The strongest case against this framework
The most serious objection comes from the aggregation school: distribution, not substitution, decides value capture. On this view, whoever owns the user relationship at scale eventually commands the stack, because every layer below competes for access to demand that only the aggregator controls — and the history of consumer technology largely vindicates this. The objection continues: substitution analysis is static, always describing the previous bottleneck, while distribution advantages compound quietly until they set the terms for everyone.
We think this is less a rival framework than a special case of the same one. Owning distribution is a substitution failure — at the customer interface, the most valuable interface in the stack. The aggregation view is a bet that the customer-relationship moat decays slower than the compute and capability moats below it; often true, but not free, and AI attacks it in a novel way: an assistant that mediates tasks for the user is a bid to become the new point of aggregation, which makes the current distribution moats contestable in a way they have not been for a long time. Where we do concede ground is on dynamism — a substitution map is a snapshot, and it must be re-drawn as leads converge and ecosystems get bridged. That is how Sterling's Embedded Intelligence treats the problem: not as a one-time verdict on which layer wins, but as a standing set of interface tests — compute commoditization, model convergence, application switching costs, aggregation contests — each of which is observable, and each of which moves the pool when it flips.
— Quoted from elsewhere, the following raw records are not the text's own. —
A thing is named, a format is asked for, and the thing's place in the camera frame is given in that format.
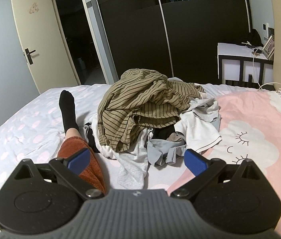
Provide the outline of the cream bedroom door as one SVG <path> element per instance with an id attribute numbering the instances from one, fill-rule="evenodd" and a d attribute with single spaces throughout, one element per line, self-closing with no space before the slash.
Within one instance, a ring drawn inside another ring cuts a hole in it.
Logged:
<path id="1" fill-rule="evenodd" d="M 52 0 L 11 0 L 18 38 L 32 54 L 27 66 L 40 94 L 57 87 L 78 85 L 62 40 Z"/>

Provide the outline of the white black bedside table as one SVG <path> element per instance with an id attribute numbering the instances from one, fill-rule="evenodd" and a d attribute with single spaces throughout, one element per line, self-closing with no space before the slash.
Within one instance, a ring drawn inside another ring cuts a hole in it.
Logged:
<path id="1" fill-rule="evenodd" d="M 237 81 L 266 84 L 273 81 L 273 62 L 245 45 L 218 43 L 218 78 L 220 83 Z"/>

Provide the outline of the white grey cloth in pile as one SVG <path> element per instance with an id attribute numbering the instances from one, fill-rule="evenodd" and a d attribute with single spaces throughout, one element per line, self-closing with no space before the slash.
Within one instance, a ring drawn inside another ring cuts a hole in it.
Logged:
<path id="1" fill-rule="evenodd" d="M 100 145 L 99 134 L 96 132 L 95 142 L 98 151 L 106 157 L 117 160 L 120 164 L 118 169 L 117 183 L 126 189 L 143 189 L 145 177 L 149 167 L 147 157 L 148 132 L 151 129 L 143 129 L 135 143 L 127 151 L 116 153 L 108 145 Z"/>

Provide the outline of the white t-shirt in pile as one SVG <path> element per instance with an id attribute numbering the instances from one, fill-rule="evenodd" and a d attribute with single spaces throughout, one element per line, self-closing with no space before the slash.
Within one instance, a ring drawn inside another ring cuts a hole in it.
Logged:
<path id="1" fill-rule="evenodd" d="M 185 137 L 187 149 L 202 153 L 220 143 L 222 137 L 210 123 L 198 118 L 192 111 L 180 115 L 174 124 L 175 131 Z"/>

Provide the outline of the picture frame on table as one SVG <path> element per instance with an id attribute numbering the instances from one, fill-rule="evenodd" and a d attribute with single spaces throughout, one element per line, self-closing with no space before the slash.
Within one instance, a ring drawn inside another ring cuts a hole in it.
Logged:
<path id="1" fill-rule="evenodd" d="M 265 55 L 265 57 L 268 60 L 271 61 L 273 59 L 273 57 L 274 57 L 274 35 L 271 35 L 269 37 L 268 41 L 262 48 L 262 53 Z"/>

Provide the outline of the polka dot bed sheet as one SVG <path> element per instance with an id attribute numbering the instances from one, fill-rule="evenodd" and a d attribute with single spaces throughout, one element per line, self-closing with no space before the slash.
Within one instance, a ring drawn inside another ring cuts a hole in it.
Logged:
<path id="1" fill-rule="evenodd" d="M 72 93 L 76 104 L 77 123 L 83 125 L 97 115 L 98 105 L 110 85 L 94 84 L 66 88 L 52 88 L 29 102 L 2 126 L 0 126 L 0 189 L 22 159 L 31 159 L 36 164 L 48 163 L 55 158 L 64 138 L 62 115 L 58 101 L 62 90 Z M 125 189 L 118 184 L 120 163 L 95 154 L 104 175 L 105 186 Z M 150 166 L 145 178 L 145 187 L 167 190 L 179 179 L 186 166 L 183 158 L 173 165 L 159 168 Z"/>

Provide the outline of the dark sliding wardrobe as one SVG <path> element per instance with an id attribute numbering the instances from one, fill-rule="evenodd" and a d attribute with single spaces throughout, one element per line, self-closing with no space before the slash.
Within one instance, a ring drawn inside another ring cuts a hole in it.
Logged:
<path id="1" fill-rule="evenodd" d="M 156 70 L 218 84 L 218 44 L 251 28 L 248 0 L 97 0 L 118 75 Z"/>

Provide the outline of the pink cloud blanket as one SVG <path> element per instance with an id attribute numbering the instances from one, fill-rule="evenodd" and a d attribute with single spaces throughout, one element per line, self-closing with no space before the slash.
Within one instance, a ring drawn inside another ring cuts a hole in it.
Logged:
<path id="1" fill-rule="evenodd" d="M 171 197 L 194 179 L 187 167 L 159 193 L 167 238 L 281 238 L 281 91 L 231 93 L 218 104 L 222 140 L 199 154 L 226 167 L 189 200 Z"/>

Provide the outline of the black sock foot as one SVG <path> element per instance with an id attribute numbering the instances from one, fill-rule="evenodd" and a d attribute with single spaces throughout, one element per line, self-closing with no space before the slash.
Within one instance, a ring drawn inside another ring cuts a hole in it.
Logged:
<path id="1" fill-rule="evenodd" d="M 61 95 L 59 97 L 59 108 L 62 114 L 65 133 L 71 128 L 79 130 L 76 122 L 74 97 L 69 91 L 63 90 L 61 92 Z"/>

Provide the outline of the grey garment in pile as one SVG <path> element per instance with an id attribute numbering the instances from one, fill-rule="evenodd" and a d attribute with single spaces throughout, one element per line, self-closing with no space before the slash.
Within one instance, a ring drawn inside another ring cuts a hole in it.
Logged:
<path id="1" fill-rule="evenodd" d="M 173 142 L 162 139 L 151 139 L 147 143 L 147 158 L 153 166 L 173 165 L 177 157 L 183 157 L 186 151 L 186 142 Z"/>

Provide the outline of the olive striped pants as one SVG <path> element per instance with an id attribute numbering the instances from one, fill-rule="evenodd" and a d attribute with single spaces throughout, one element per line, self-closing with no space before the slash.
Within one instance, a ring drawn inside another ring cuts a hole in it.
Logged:
<path id="1" fill-rule="evenodd" d="M 175 124 L 204 89 L 169 80 L 155 70 L 129 69 L 104 94 L 98 107 L 99 143 L 121 153 L 145 128 Z"/>
How to apply this framework
- Run the substitution test at the interface, not the layer. For each holding, name its buyer and ask what that buyer does on a price increase — and whether alternatives are substitutes this budget cycle or only eventually. Current margin prices the first; your terminal assumption must price the second.
- Watch model convergence as the pool's main valve. Durable capability leads keep economics at the model layer; parity drains it downward to scarce compute and upward to owned distribution. Evidence of convergence or divergence at the frontier moves every layer's terminal margin at once.
- Grade applications by what a smarter model cannot subsume. Workflow depth, proprietary data rights, integration and compliance surface, owned distribution — these survive capability growth beneath them. A moat that is only a head start on using the model is a lease, and should be valued like one.
- Price the pass-through scenario. Some or much of AI's value may be captured by no vendor — competed through to users as surplus. Exposure to the businesses whose costs the stack deflates is a legitimate AI position, and in the pass-through scenario it is the best one.